Task requirements :: For this exercise, restate word for word only the lines from the first line of the data to the line containing "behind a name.".

Given records ::
*** Begin section ***

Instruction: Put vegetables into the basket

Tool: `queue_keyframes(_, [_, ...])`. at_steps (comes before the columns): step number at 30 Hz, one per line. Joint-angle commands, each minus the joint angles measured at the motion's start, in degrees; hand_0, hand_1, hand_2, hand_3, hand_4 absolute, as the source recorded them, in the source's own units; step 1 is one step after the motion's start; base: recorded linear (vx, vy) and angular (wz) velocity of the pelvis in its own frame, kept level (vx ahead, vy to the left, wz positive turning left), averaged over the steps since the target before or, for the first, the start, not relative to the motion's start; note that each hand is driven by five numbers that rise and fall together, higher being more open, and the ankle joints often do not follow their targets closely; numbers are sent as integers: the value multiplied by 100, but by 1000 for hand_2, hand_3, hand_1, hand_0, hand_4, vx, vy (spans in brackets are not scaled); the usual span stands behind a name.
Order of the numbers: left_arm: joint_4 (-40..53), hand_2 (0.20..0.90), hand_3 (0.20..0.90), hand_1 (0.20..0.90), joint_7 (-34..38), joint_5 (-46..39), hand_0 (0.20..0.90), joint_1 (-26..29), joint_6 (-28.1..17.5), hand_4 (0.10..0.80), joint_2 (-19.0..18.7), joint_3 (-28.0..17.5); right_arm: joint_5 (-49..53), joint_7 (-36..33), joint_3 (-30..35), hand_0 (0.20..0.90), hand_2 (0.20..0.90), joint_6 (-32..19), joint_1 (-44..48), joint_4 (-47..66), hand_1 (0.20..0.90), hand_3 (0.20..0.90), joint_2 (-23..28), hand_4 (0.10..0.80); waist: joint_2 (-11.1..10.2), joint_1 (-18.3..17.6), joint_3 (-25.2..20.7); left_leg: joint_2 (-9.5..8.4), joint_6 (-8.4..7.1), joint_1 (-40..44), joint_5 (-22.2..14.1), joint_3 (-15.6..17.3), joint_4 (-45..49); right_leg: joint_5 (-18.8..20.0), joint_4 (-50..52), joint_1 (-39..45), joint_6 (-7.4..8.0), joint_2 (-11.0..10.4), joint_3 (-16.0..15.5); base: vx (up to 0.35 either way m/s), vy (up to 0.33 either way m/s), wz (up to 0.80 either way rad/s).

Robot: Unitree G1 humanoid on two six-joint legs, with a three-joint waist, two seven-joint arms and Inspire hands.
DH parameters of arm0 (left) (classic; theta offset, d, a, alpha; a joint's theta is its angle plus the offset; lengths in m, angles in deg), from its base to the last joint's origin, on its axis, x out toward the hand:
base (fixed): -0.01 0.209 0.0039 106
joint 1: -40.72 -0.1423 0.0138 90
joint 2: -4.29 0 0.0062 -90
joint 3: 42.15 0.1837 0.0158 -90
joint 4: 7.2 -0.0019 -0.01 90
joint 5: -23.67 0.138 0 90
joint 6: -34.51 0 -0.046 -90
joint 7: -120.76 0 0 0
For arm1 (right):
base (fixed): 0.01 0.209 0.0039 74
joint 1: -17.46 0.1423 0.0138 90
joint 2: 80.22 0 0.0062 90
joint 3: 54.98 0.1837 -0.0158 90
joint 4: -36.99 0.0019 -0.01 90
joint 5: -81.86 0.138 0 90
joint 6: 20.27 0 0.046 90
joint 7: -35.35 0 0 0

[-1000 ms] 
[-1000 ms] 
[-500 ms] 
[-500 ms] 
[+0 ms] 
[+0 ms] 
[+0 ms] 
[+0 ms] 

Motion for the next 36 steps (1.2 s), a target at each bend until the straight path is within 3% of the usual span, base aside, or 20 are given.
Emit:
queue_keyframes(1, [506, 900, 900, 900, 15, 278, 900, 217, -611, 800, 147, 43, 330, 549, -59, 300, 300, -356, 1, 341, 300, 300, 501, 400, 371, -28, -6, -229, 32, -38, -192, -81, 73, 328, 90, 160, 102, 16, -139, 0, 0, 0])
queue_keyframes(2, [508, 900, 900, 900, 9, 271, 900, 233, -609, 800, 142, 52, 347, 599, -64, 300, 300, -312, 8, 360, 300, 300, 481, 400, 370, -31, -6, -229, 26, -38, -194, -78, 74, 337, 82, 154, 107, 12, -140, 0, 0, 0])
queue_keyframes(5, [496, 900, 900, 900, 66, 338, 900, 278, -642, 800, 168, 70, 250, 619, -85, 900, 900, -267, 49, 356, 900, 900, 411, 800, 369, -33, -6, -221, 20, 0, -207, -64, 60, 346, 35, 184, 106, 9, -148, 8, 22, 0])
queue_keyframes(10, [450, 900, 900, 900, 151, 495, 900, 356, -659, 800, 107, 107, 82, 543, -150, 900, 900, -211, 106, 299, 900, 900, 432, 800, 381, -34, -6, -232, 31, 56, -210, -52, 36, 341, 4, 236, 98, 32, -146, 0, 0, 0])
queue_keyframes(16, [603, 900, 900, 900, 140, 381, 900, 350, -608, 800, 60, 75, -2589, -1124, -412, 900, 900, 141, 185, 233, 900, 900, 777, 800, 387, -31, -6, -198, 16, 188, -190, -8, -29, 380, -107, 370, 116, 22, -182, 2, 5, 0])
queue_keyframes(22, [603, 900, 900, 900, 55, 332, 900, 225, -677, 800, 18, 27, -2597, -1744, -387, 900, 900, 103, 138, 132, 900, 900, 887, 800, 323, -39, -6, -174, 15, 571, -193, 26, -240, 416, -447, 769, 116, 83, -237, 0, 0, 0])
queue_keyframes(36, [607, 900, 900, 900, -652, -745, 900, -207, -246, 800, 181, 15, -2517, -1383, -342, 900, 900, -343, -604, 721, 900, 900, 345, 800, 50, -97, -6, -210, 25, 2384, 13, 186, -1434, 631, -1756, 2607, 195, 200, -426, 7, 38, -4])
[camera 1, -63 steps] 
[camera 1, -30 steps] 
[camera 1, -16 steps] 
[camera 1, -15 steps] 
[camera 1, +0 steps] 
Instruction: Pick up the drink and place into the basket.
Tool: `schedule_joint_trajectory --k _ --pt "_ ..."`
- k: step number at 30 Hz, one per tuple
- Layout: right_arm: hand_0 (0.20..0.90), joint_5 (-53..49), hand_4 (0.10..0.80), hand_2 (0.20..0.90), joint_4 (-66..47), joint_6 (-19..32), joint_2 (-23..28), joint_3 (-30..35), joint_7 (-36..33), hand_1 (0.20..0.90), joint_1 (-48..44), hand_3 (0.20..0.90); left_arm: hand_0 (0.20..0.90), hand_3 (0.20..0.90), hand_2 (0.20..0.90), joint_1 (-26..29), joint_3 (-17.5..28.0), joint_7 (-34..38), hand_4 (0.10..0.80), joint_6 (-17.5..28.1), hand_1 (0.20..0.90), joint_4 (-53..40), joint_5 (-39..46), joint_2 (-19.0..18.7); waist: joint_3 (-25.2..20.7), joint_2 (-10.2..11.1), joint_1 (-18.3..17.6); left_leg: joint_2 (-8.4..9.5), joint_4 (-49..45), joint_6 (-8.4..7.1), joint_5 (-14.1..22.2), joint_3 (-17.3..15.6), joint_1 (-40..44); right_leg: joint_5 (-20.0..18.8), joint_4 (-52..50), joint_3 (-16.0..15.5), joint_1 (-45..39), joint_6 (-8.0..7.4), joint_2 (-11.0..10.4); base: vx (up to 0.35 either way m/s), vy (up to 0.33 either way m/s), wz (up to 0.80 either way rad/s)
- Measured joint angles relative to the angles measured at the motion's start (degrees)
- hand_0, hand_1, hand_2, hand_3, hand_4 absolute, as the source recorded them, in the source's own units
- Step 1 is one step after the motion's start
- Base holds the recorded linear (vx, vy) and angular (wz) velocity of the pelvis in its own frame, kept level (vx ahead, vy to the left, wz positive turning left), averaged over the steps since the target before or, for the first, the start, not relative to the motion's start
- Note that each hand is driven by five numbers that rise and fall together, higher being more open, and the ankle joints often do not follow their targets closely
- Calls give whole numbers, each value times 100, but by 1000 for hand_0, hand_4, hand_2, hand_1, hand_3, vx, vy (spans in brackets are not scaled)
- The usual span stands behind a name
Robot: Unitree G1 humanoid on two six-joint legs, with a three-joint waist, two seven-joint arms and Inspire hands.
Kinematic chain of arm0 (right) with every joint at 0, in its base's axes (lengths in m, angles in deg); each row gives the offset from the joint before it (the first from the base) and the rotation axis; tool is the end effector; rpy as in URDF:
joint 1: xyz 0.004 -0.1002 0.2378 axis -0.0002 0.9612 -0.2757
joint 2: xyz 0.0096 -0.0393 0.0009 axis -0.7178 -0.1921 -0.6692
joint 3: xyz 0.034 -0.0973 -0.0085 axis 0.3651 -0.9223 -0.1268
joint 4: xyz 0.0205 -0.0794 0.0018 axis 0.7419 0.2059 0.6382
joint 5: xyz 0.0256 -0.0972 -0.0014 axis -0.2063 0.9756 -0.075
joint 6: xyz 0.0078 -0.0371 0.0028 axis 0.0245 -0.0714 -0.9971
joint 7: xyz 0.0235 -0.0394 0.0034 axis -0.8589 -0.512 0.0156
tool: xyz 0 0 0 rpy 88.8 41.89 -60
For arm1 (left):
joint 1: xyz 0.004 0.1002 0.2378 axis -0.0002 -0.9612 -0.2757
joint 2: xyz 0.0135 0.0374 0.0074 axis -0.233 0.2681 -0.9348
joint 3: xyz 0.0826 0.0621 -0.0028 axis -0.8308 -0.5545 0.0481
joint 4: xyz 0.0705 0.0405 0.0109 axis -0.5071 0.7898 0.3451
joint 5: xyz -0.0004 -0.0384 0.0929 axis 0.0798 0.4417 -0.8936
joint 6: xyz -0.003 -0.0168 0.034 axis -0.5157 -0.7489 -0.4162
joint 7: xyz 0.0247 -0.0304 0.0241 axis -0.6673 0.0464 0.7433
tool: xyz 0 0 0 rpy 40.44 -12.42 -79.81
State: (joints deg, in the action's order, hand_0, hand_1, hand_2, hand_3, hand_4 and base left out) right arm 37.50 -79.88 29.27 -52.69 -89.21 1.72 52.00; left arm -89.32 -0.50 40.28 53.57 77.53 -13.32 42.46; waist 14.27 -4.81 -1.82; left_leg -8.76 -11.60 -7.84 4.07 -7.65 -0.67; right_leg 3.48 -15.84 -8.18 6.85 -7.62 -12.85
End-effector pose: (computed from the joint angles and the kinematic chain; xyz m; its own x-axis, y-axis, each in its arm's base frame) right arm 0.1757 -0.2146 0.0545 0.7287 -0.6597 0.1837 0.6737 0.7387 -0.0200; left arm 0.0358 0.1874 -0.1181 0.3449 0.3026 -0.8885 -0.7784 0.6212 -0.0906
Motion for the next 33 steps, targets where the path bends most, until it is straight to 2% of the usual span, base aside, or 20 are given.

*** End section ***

Response below ::
Instruction: Put vegetables into the basket

Tool: `queue_keyframes(_, [_, ...])`. at_steps (comes before the columns): step number at 30 Hz, one per line. Joint-angle commands, each minus the joint angles measured at the motion's start, in degrees; hand_0, hand_1, hand_2, hand_3, hand_4 absolute, as the source recorded them, in the source's own units; step 1 is one step after the motion's start; base: recorded linear (vx, vy) and angular (wz) velocity of the pelvis in its own frame, kept level (vx ahead, vy to the left, wz positive turning left), averaged over the steps since the target before or, for the first, the start, not relative to the motion's start; note that each hand is driven by five numbers that rise and fall together, higher being more open, and the ankle joints often do not follow their targets closely; numbers are sent as integers: the value multiplied by 100, but by 1000 for hand_2, hand_3, hand_1, hand_0, hand_4, vx, vy (spans in brackets are not scaled); the usual span stands behind a name.

That completes the output.